Print every record below exactly as it stands.

Stored entries -
---*---

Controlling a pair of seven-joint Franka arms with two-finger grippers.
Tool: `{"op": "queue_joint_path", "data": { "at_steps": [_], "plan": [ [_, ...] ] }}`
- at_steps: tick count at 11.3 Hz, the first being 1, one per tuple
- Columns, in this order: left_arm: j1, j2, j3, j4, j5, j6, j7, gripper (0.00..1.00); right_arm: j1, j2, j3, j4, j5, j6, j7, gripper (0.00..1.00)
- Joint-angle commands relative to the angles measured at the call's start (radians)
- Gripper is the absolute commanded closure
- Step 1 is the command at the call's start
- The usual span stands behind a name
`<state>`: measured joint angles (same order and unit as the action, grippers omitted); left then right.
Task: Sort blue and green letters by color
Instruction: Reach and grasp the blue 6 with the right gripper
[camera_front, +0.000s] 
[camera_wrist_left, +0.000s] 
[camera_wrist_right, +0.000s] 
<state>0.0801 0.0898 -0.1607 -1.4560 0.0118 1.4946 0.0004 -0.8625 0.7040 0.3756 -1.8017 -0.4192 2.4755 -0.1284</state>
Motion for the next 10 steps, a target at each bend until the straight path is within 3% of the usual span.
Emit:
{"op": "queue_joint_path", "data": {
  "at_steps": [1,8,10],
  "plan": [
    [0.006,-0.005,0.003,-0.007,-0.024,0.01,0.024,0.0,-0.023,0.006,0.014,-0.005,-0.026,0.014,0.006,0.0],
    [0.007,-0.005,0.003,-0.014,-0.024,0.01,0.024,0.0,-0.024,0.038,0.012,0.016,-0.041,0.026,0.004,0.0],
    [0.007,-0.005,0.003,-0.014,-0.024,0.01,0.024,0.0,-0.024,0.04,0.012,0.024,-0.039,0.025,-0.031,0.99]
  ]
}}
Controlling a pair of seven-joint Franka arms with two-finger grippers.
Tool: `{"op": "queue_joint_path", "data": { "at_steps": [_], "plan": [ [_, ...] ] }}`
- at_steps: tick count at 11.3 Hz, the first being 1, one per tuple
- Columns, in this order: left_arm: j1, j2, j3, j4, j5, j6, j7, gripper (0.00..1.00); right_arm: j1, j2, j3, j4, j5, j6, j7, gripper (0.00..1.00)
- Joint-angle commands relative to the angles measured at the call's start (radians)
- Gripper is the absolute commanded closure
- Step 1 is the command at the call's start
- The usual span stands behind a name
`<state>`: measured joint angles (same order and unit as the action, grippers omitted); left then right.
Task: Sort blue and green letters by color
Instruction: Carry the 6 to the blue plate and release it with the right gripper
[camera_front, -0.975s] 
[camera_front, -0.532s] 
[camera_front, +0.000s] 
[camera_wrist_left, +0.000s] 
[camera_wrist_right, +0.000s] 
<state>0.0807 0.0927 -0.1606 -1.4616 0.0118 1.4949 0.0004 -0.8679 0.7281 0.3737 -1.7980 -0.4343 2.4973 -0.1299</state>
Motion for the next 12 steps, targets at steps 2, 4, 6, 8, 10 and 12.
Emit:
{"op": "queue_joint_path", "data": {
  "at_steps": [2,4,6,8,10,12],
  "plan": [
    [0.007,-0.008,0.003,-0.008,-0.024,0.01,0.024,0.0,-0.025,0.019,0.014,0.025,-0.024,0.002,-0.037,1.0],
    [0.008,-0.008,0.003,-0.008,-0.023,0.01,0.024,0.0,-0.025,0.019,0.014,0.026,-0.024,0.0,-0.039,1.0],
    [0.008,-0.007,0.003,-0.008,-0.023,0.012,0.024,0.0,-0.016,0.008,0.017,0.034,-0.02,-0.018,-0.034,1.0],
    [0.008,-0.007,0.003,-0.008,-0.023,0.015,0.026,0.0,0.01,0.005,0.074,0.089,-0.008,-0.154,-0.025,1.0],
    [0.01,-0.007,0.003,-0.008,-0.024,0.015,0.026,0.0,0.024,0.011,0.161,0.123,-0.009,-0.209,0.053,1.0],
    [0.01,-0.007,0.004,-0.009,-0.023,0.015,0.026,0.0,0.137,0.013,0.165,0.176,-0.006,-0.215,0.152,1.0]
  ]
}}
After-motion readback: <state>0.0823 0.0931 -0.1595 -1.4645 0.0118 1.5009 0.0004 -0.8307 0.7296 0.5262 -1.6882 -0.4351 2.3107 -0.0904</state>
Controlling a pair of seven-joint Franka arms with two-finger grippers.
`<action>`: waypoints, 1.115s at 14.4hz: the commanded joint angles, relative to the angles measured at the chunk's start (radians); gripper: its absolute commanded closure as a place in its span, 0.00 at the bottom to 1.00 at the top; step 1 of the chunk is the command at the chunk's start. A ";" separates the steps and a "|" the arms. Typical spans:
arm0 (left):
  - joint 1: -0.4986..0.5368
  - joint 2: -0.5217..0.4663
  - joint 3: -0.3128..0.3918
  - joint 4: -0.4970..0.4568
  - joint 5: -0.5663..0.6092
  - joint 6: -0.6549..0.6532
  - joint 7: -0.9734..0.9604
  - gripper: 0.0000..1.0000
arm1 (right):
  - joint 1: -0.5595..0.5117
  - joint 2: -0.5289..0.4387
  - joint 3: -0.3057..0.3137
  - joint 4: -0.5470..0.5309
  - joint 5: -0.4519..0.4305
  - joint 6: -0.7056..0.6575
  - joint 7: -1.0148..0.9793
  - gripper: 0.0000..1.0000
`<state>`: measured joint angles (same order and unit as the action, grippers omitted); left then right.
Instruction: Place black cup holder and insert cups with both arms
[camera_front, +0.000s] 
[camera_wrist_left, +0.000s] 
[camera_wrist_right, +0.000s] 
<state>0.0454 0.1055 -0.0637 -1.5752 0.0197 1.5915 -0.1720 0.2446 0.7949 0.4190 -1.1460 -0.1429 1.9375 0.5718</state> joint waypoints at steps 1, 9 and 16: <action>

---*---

Solution below -
Controlling a pair of seven-joint Franka arms with two-finger grippers.
Tool: `{"op": "queue_joint_path", "data": { "at_steps": [_], "plan": [ [_, ...] ] }}`
- at_steps: tick count at 11.3 Hz, the first being 1, one per tuple
- Columns, in this order: left_arm: j1, j2, j3, j4, j5, j6, j7, gripper (0.00..1.00); right_arm: j1, j2, j3, j4, j5, j6, j7, gripper (0.00..1.00)
- Joint-angle commands relative to the angles measured at the call's start (radians)
- Gripper is the absolute commanded closure
- Step 1 is the command at the call's start
- The usual span stands behind a name
`<state>`: measured joint angles (same order and unit as the action, grippers omitted); left then right.
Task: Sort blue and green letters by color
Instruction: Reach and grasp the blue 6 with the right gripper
[camera_front, +0.000s] 
[camera_wrist_left, +0.000s] 
[camera_wrist_right, +0.000s] 
<state>0.0801 0.0898 -0.1607 -1.4560 0.0118 1.4946 0.0004 -0.8625 0.7040 0.3756 -1.8017 -0.4192 2.4755 -0.1284</state>
Motion for the next 10 steps, a target at each bend until the straight path is within 3% of the usual span.
Emit:
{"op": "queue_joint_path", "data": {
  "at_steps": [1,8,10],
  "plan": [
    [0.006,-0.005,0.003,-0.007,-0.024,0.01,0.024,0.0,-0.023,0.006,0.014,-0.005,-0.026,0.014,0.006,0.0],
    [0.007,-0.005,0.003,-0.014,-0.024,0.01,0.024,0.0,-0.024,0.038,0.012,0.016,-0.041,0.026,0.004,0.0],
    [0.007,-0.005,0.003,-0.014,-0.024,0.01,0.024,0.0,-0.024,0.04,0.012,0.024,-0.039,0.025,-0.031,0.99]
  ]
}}
Controlling a pair of seven-joint Franka arms with two-finger grippers.
Tool: `{"op": "queue_joint_path", "data": { "at_steps": [_], "plan": [ [_, ...] ] }}`
- at_steps: tick count at 11.3 Hz, the first being 1, one per tuple
- Columns, in this order: left_arm: j1, j2, j3, j4, j5, j6, j7, gripper (0.00..1.00); right_arm: j1, j2, j3, j4, j5, j6, j7, gripper (0.00..1.00)
- Joint-angle commands relative to the angles measured at the call's start (radians)
- Gripper is the absolute commanded closure
- Step 1 is the command at the call's start
- The usual span stands behind a name
`<state>`: measured joint angles (same order and unit as the action, grippers omitted); left then right.
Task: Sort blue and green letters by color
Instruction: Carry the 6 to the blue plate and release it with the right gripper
[camera_front, -0.975s] 
[camera_front, -0.532s] 
[camera_front, +0.000s] 
[camera_wrist_left, +0.000s] 
[camera_wrist_right, +0.000s] 
<state>0.0807 0.0927 -0.1606 -1.4616 0.0118 1.4949 0.0004 -0.8679 0.7281 0.3737 -1.7980 -0.4343 2.4973 -0.1299</state>
Motion for the next 12 steps, targets at steps 2, 4, 6, 8, 10 and 12.
Emit:
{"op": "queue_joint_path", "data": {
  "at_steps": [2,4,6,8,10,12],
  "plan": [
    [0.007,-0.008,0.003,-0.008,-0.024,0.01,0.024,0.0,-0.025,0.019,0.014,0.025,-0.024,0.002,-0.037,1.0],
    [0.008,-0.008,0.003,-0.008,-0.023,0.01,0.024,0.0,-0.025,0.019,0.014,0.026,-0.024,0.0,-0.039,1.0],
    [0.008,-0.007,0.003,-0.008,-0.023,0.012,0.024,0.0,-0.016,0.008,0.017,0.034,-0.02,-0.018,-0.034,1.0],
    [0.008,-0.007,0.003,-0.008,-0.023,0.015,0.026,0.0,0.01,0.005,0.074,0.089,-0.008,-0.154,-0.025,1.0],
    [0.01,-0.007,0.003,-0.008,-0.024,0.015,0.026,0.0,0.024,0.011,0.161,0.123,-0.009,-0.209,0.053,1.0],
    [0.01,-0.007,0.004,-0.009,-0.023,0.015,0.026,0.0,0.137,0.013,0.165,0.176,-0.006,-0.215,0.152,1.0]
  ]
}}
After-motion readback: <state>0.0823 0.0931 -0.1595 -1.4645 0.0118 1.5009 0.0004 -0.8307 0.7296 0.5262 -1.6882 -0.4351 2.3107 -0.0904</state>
Controlling a pair of seven-joint Franka arms with two-finger grippers.
`<action>`: waypoints, 1.115s at 14.4hz: the commanded joint angles, relative to the angles measured at the chunk's start (radians); gripper: its absolute commanded closure as a place in its span, 0.00 at the bottom to 1.00 at the top; step 1 of the chunk is the command at the chunk's start. A ";" separates the steps and a "|" the arms. Typical spans:
arm0 (left):
  - joint 1: -0.4986..0.5368
  - joint 2: -0.5217..0.4663
  - joint 3: -0.3128..0.3918
  - joint 4: -0.4970..0.4568
  - joint 5: -0.5663..0.6092
  - joint 6: -0.6549..0.6532
  - joint 7: -0.9734..0.9604
  - gripper: 0.0000..1.0000
arm1 (right):
  - joint 1: -0.5595..0.5117
  - joint 2: -0.5289..0.4387
  - joint 3: -0.3057..0.3137
  - joint 4: -0.5470..0.5309
  - joint 5: -0.4519..0.4305
  - joint 6: -0.7056..0.6575
  - joint 7: -1.0148..0.9793
  - gripper: 0.0000..1.0000
`<state>`: measured joint angles (same order and unit as the action, grippers omitted); left then right.
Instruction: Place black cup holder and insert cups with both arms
[camera_front, +0.000s] 
[camera_wrist_left, +0.000s] 
[camera_wrist_right, +0.000s] 
<state>0.0454 0.1055 -0.0637 -1.5752 0.0197 1.5915 -0.1720 0.2446 0.7949 0.4190 -1.1460 -0.1429 1.9375 0.5718</state> joint waypoints at steps 1, 9 and 16: <action>

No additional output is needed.